Using CODE RUNNER to score running time

de Osama Radwan -
Número de respuestas: 2
While setting my questions up I came across some questions where I want to tell CODE RUNNER to accept a O(n) solution and reject the O(n^2) one. I am willing to provide a big test case where the slower solution will take significantly more time. But I want to ask you if there is a way I can measure such time or a way where I can tell Jobe or the program to run for only 3000 ms -for example- and then stop ?

 Can you point me in the correct direction please?

Thank you!
En respuesta a Osama Radwan

Re: Using CODE RUNNER to score running time

de Richard Lobb -

All CodeRunner questions run with a timelimit. The time limit for a particular question is usually set by whichever of the following is defined first. 

  1. The setting of the TimeLimit (secs) field for a specific question, if customised. This setting is in the Advanced customisation section. Or, if this field is left blank ...
  2. The setting of the TimeLimit (secs) field of the prototype for the selected question type.
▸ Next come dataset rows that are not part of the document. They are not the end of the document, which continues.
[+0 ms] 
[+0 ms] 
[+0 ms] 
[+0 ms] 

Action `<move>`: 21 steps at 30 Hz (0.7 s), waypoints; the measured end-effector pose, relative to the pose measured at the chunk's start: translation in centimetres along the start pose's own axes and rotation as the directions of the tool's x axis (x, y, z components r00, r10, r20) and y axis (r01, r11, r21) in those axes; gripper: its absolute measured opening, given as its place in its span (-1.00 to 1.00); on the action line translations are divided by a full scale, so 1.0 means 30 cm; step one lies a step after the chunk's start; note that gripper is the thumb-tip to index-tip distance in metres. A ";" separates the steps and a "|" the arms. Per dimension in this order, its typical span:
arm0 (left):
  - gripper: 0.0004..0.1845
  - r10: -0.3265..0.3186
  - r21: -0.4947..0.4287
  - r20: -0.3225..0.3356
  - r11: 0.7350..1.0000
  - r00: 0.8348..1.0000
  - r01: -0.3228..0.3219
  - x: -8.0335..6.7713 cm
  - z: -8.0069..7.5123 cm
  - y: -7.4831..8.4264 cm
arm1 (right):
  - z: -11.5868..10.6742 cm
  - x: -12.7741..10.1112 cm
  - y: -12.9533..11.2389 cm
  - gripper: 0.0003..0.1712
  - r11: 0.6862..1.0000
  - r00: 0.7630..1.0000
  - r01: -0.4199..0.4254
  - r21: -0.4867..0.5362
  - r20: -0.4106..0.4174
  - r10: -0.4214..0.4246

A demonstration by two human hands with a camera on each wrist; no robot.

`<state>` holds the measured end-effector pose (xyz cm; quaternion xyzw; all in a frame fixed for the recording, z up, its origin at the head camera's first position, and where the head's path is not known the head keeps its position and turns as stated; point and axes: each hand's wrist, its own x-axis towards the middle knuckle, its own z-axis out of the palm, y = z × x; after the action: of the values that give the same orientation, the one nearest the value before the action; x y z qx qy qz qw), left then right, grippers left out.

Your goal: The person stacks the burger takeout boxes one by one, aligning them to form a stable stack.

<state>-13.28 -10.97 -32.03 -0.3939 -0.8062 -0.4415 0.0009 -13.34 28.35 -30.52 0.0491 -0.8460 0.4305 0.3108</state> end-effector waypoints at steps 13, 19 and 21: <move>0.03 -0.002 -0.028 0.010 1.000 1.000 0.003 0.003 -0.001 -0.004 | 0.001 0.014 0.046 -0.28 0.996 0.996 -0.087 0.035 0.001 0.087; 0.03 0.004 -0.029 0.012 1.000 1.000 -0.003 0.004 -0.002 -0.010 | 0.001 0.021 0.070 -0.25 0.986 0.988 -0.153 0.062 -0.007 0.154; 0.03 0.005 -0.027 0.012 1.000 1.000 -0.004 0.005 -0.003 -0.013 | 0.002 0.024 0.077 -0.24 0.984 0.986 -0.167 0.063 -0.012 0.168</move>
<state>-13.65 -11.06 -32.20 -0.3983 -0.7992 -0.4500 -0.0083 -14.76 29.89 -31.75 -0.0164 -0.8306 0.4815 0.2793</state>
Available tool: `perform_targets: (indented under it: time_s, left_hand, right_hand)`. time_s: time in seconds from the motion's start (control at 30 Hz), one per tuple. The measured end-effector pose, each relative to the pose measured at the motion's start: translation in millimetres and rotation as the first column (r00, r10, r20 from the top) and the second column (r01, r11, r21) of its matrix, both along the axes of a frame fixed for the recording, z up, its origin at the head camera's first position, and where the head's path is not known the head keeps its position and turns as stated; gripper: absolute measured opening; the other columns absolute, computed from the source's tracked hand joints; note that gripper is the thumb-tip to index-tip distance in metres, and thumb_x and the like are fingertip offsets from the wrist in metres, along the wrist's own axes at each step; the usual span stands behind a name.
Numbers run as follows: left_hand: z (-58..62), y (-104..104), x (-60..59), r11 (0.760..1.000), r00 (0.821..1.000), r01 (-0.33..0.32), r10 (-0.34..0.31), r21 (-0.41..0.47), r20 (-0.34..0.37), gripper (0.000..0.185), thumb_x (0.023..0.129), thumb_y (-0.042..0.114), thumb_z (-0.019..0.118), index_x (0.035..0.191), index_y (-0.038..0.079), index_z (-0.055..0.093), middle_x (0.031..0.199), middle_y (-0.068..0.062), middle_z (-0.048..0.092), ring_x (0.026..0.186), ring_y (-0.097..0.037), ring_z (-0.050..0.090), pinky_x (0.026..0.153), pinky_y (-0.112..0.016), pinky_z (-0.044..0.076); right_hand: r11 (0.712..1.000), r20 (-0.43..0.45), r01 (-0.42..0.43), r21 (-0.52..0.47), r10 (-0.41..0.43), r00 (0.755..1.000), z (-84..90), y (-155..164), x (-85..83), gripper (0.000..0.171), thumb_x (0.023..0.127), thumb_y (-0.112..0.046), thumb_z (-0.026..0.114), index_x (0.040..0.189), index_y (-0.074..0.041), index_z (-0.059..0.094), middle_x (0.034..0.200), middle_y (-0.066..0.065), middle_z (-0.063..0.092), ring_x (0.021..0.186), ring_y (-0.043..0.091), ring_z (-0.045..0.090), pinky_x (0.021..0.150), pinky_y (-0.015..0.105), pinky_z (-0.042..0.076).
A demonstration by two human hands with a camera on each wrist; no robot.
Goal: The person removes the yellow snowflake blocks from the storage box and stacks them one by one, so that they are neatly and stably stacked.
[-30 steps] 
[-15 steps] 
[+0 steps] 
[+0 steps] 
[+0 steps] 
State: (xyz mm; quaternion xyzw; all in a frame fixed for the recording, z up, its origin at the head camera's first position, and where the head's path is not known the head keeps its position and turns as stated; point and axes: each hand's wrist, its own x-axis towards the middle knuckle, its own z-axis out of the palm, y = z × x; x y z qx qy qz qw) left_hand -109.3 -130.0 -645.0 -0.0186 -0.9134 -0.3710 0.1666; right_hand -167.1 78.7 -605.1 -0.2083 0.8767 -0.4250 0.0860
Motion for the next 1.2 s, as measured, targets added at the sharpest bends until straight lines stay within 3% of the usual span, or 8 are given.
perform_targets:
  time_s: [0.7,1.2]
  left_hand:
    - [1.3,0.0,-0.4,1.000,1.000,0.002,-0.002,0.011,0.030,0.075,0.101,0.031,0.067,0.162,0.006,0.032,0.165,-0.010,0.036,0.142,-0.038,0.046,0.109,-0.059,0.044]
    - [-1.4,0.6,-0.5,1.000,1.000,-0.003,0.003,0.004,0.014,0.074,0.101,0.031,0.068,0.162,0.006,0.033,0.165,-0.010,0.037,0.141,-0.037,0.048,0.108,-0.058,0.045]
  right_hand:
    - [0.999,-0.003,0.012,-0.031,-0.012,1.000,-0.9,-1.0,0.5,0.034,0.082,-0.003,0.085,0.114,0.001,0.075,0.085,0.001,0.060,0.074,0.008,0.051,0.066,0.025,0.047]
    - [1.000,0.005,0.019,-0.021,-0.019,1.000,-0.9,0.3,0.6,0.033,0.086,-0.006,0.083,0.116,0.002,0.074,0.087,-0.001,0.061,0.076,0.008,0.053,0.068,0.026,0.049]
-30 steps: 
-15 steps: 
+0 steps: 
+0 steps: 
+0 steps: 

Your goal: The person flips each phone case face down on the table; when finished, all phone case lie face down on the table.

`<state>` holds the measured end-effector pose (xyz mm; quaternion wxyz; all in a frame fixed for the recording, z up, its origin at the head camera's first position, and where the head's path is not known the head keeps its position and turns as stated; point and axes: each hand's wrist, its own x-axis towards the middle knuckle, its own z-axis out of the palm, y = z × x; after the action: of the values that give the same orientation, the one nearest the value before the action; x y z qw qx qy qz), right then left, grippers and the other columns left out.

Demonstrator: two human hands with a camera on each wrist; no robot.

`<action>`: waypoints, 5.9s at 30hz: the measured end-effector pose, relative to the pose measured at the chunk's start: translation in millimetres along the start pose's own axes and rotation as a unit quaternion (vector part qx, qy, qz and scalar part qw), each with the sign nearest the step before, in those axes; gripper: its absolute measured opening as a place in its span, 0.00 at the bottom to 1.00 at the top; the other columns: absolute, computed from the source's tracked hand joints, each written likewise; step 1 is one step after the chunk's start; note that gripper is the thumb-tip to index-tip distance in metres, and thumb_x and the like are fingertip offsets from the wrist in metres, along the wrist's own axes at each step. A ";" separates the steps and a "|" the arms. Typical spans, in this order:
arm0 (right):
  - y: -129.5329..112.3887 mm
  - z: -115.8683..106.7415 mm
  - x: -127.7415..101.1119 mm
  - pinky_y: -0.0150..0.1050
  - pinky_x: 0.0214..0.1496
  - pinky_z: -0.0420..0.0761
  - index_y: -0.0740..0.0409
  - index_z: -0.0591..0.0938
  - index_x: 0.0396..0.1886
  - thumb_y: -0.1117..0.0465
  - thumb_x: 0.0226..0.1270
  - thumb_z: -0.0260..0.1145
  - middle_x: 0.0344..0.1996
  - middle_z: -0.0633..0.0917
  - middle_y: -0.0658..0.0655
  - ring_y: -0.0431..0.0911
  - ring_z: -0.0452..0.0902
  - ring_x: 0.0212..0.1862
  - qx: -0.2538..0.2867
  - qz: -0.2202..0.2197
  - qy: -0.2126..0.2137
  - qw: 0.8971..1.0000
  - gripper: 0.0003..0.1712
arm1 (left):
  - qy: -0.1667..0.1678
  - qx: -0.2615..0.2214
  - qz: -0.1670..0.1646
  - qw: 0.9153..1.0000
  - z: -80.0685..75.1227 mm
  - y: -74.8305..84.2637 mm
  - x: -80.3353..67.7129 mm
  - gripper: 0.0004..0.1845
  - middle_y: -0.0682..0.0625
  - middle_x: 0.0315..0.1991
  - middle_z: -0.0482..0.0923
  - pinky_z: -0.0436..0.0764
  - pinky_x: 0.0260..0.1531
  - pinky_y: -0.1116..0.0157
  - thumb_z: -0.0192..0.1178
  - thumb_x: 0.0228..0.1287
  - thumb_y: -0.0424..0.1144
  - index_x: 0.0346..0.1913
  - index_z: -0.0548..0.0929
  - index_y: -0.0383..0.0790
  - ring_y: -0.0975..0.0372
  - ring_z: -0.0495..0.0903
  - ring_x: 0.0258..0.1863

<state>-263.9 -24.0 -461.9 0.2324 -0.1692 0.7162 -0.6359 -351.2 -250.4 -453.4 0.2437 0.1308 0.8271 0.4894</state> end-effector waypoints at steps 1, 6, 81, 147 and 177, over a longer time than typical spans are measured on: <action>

Or, if this field is left blank ...
  3. The Jobe server default cputime parameter value (see https://github.com/trampgeek/jobe#run_spec-parameters), currently 3 seconds.

A maximum time limit of 30 seconds is enforced by the Jobe server, although this can be raised by a systerm administrator.

If you're trying to set a question that will reject solutions of the wrong big-O complexity, the easiest approach is usually the following.

Using a standard question type, customise the question and set its TimeLimit to some suitable value (if the default isn't suitable). Then have a series of test cases including (usually) a few small simple ones and at least one sufficiently large test case that won't run in the preset time unless of the correct complexity class. CodeRunner will usually try to package all the test cases into a single job and run that. However, if a timeout occurs, CodeRunner then backs off to running each test case as a separate Jobe submission, so students still get a result table showing *** TIMEOUT ERROR *** on the tests that failed but with valid results for the smaller test cases.

That's usually good enough, but if you want more control over the grading and feedback of such questions, you can instead use a custom grader. The CodeRunner documentation has a section on supporting or implementing new languages, which shows how to run the student code from within the template script. The key bit of code in that example is 

    try:
        output = subprocess.check_output(["./prog"], universal_newlines=True)
        print(output)
    except subprocess.CalledProcessError as e:

If you wish to catch a timeout error you can modify that example to something like

    try:
        output = subprocess.check_output(["./prog"], timeout=2, universal_newlines=True)
        print(output)
    except subprocess.CalledProcessError as e:
        ...
    except subprocess.TimeoutExpired:
        ... set up whatever feedback/grading option you want here ...

You must make sure that the subprocess timeout you set is at least 1 or 2 seconds less than the timeout set for the question itself, otherwise the jobe timeout will kick the whole job out and the exception handler won't run.

Another advantage of that approach is that if the student job doesn't time out, you can measure how long it took by recording the time before and after the subprocess.check_output call, e.g. using Python's  time.perf_counter. That time is measured in fractions of a second, whereas timeouts are in seconds, so this gives you an alternative approach: rather than using a large test case that times out, you can use smaller ones and see how long they take, grading accordingly.

For even more flexibility, you can switch from a per-test template grade, as used above, to a combinator template grader, which allows you to run all the tests within a single Jobe submission. That lets you do pretty much anything you want, but at a considerable increase in complexity.